Изнасилование?.. Полковник Крабов побелел. Расстрелять.

Но расстреливать жителей города он не имел права, ни одного, даже самого преступного, продажного и подлого. Тем более, что сейчас расстрелять пришлось бы слишком много — два взвода пехотинцев. Или даже три. Установить точно было невозможно, сколько солдат участвовало в этом чепе. Первые же допросы сразу усложнили и затуманили дело. Оказалось, что повариха Фаина сама зашла в солдатскую палатку поздно вечером, вернее, ввалилась, так как была пьяна, и, когда ей предложили лечь в постель, — согласилась. Согласилась? Да, но с одним, а их понабежало... Кто был первый? Вот его мы и посадим! Но она отказывалась сказать, кто был первый. Все-таки первого нашли. Но Фаина потребовала снять с него обвинение. Как же снять? ведь он зачинщик? Он не виноват... это я ему разрешила... Полковник всю пехотную роту заставил чистить полковые сортиры, а зачинщика все же упек на месяц на гауптвахту.

Потом чепе следовали одно за другим: застрелился киномеханик, произошла кровопролитная схватка в клубе, прапорщик с вещевого склада продал афганцам партию зимних шапок и сапог, на Восточном пункте был убит наповал беглец, а второй улизнул, — и вот ХАД сообщил, в каком кишлаке он объявился, и разведрота напоролась там на крупный и хорошо вооруженный отряд, хотя по разведданным этот кишлак мирный, и не только не захватила дезертира, но понесла большие потери: были убиты один солдат и два офицера — лейтенант и начальник разведки, майор, верный товарищ... На руинах оркестр исполнит туш!

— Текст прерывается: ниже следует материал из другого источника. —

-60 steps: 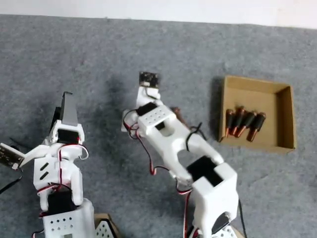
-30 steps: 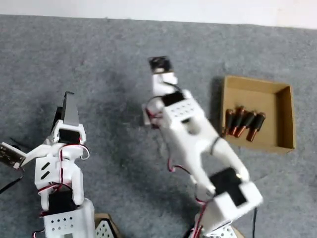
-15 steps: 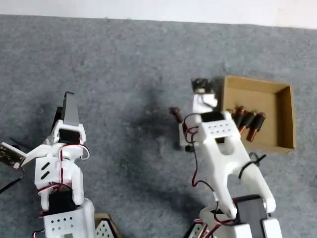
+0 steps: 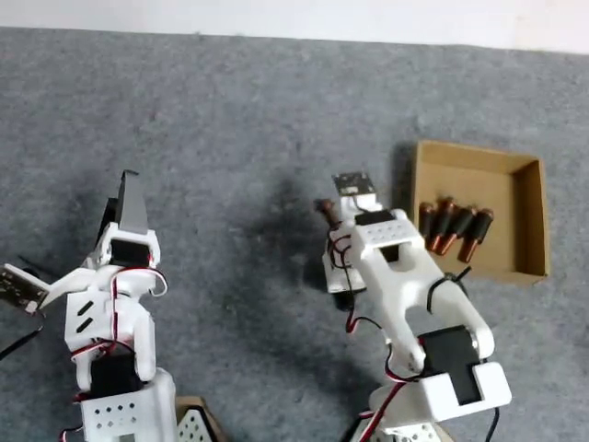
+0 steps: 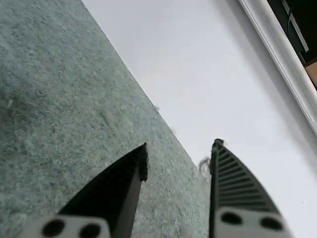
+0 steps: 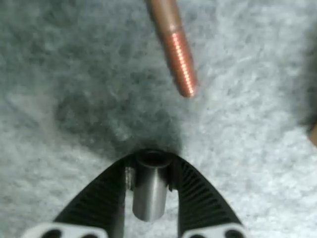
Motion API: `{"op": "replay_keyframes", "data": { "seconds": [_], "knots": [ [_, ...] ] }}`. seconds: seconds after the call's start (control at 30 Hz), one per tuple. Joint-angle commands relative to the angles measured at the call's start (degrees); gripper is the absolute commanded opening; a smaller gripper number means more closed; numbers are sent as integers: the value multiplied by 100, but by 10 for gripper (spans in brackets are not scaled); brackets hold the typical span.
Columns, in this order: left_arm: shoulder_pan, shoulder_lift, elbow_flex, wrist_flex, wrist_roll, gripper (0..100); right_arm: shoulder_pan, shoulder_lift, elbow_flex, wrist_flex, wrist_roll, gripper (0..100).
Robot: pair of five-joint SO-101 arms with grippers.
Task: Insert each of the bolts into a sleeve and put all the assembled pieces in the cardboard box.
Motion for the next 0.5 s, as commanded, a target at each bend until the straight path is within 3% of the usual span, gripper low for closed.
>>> {"op": "replay_keyframes", "data": {
  "seconds": [0.0,0.47],
  "knots": [
    [75,-75,31,-105,35,200,-75,224,66,66,44,15],
    [75,-75,31,-105,35,200,-75,215,66,110,44,17]
  ]
}}
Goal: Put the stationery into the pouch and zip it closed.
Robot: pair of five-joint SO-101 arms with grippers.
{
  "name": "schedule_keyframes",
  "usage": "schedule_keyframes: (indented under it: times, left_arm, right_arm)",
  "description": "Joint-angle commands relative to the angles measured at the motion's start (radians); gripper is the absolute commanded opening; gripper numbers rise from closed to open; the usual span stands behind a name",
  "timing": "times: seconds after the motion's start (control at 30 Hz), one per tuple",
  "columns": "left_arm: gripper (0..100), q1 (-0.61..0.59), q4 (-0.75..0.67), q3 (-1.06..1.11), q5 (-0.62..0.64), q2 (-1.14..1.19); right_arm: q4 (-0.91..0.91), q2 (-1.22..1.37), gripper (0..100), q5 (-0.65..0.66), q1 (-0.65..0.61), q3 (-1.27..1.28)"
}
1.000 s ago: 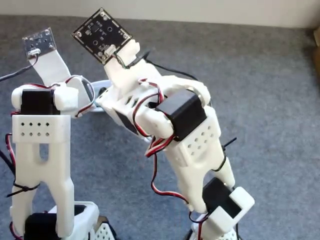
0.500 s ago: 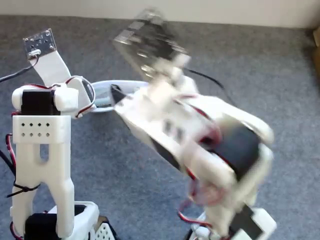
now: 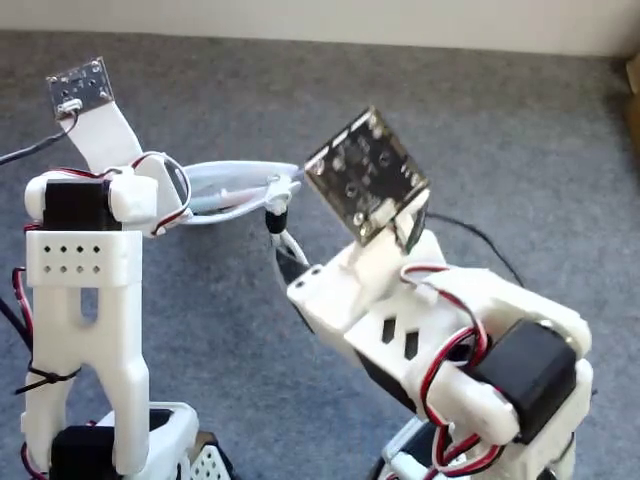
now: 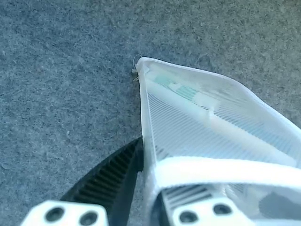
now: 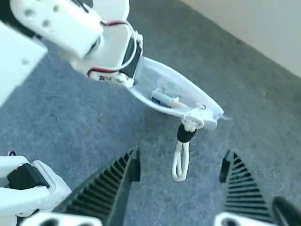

По машинаммм!..

Брать оркестр полковника отговорили, зачем зря рисковать музыкантами. Из полка вышла колонна танков, бронетранспортеров, машин разведроты и тягачей с зачехленными орудиями на прицепе.

5

В полдень колонна достигла череды холмов, и командир разведроты вышел на связь и доложил полковнику Крабову, что объект — за холмами. Крабов остановил колонну перед холмами и поехал на своем бронетранспортере вверх.

В долине между цепью холмов и горными хребтами стоял кишлак. Полковник приставил к глазам бинокль.

Серые стены улочка сады кто-то идет собака с чем-то на спине да это осел гонит мальчишка сады купол мечеть минарет глиняный дом... наверху человек сады сплошной сад под скалами река быстрая буруны фигурки фигурки? — двое на берегу бабы душманы конечно ушли роща на поле тоже кто-то объявить ультиматум вернуть беглеца до тринадцати ноль ноль не вернут духи скорей всего увели поле желтое пшеница работают... как ни в чем не бывало. Как с гуся вода кровь ребят. — Он опустил бинокль. Вытер вспотевшие глазницы. — И кто знает, ушли духи или еще здесь, прячутся, ждут, чтобы я им еще ребят подставил.